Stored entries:
------------
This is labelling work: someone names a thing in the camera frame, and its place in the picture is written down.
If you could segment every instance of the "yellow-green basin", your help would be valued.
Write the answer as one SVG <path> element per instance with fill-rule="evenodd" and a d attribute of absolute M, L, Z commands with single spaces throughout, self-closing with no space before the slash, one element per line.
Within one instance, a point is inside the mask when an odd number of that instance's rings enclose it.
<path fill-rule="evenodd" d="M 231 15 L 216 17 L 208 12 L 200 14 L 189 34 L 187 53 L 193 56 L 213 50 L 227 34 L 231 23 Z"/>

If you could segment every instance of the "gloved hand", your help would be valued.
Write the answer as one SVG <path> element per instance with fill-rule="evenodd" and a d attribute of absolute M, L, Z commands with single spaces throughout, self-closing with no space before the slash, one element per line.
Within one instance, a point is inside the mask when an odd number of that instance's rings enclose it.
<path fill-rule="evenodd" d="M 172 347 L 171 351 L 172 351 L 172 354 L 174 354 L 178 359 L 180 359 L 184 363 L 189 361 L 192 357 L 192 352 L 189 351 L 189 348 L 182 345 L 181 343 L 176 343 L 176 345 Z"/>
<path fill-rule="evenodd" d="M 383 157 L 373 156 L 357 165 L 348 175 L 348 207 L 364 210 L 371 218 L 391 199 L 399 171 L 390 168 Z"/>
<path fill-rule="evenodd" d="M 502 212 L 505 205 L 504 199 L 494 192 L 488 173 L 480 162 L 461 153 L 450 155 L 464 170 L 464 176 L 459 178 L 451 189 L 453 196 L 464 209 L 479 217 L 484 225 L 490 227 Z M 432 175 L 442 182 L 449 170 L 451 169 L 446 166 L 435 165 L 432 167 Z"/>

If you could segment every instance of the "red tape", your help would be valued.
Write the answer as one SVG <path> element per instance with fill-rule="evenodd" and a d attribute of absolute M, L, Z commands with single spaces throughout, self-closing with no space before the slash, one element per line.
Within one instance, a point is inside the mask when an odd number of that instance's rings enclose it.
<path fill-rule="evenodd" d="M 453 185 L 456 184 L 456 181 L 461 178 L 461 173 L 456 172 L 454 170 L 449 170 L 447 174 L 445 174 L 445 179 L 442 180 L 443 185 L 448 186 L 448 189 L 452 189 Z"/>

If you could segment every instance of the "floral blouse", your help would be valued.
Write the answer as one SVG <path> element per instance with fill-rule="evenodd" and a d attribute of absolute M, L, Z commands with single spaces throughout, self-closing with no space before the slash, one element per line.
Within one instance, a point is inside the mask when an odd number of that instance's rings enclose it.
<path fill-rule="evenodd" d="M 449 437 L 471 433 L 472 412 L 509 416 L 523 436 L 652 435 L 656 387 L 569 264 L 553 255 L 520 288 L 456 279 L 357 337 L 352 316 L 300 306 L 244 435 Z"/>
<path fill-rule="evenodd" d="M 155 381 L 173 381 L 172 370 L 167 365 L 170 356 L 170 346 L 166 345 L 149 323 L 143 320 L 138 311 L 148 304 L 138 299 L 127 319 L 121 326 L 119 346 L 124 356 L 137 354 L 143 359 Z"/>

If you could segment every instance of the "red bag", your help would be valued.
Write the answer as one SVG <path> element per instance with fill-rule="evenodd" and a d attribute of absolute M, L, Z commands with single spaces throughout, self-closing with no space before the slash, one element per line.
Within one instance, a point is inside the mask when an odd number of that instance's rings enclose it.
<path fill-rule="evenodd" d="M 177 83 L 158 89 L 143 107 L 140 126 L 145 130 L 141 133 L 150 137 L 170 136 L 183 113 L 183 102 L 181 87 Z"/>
------------
ASSIGNMENT:
Nothing should be omitted or altered. Retype the records exactly.

ANSWER TO THIS PROBLEM:
This is labelling work: someone names a thing in the camera frame, and its place in the picture is written down.
If you could segment every instance of the "yellow-green basin", your help would be valued.
Write the answer as one SVG <path> element per instance with fill-rule="evenodd" and a d attribute of absolute M, L, Z commands with single spaces throughout, self-closing with no space before the slash, one element per line.
Within one instance, a point is inside the mask when an odd number of that instance's rings enclose it.
<path fill-rule="evenodd" d="M 231 15 L 216 17 L 208 12 L 200 14 L 189 34 L 187 53 L 193 56 L 213 50 L 227 34 L 231 23 Z"/>

If you could segment every instance of the "gloved hand", your help would be valued.
Write the answer as one SVG <path> element per instance with fill-rule="evenodd" and a d attribute of absolute M, L, Z commands with single spaces throughout, self-closing with no space before the slash, one element per line.
Within one instance, a point is inside the mask when an odd number of that instance's rings enclose it.
<path fill-rule="evenodd" d="M 172 347 L 171 351 L 172 351 L 172 354 L 174 354 L 178 359 L 180 359 L 184 363 L 189 361 L 192 357 L 192 352 L 189 351 L 189 348 L 182 345 L 181 343 L 176 343 L 176 345 Z"/>
<path fill-rule="evenodd" d="M 383 157 L 373 156 L 357 165 L 348 175 L 348 207 L 364 210 L 371 218 L 391 199 L 399 171 L 390 168 Z"/>
<path fill-rule="evenodd" d="M 502 212 L 505 205 L 504 199 L 494 192 L 488 173 L 480 162 L 461 153 L 450 155 L 464 170 L 464 176 L 459 178 L 451 189 L 453 196 L 464 209 L 479 217 L 484 225 L 490 227 Z M 432 175 L 442 182 L 449 170 L 451 169 L 446 166 L 435 165 L 432 167 Z"/>

If you could segment every instance of the "red tape", your help would be valued.
Write the answer as one SVG <path> element per instance with fill-rule="evenodd" and a d attribute of absolute M, L, Z commands with single spaces throughout, self-closing with no space before the slash, one element per line.
Within one instance, a point is inside the mask when an odd number of that instance's rings enclose it.
<path fill-rule="evenodd" d="M 453 185 L 456 184 L 456 181 L 461 178 L 461 173 L 456 172 L 454 170 L 449 170 L 447 174 L 445 174 L 445 179 L 442 180 L 443 185 L 448 186 L 448 189 L 452 189 Z"/>

If you could segment every instance of the "floral blouse", your help would be valued.
Write the answer as one SVG <path> element per instance with fill-rule="evenodd" and a d attribute of absolute M, L, Z commands with single spaces throughout, self-closing with no space before the slash, one element per line.
Within one instance, a point is inside the mask when an odd number of that instance's rings enclose it.
<path fill-rule="evenodd" d="M 449 437 L 471 433 L 472 412 L 509 416 L 523 436 L 652 435 L 656 387 L 569 264 L 553 255 L 520 288 L 456 279 L 357 337 L 352 316 L 300 306 L 244 435 Z"/>
<path fill-rule="evenodd" d="M 155 381 L 173 381 L 172 370 L 167 365 L 170 356 L 170 346 L 166 345 L 149 323 L 143 320 L 138 311 L 148 304 L 138 299 L 127 319 L 121 326 L 119 346 L 124 356 L 137 354 L 143 359 Z"/>

If you could segment every instance of the "red bag", your help would be valued.
Write the answer as one SVG <path> element per instance with fill-rule="evenodd" and a d attribute of absolute M, L, Z commands with single spaces throughout, self-closing with no space before the slash, one element per line.
Within one instance, a point is inside the mask when an odd number of that instance's rings enclose it.
<path fill-rule="evenodd" d="M 177 83 L 158 89 L 143 107 L 140 126 L 145 130 L 141 133 L 150 137 L 170 136 L 183 113 L 183 102 L 181 87 Z"/>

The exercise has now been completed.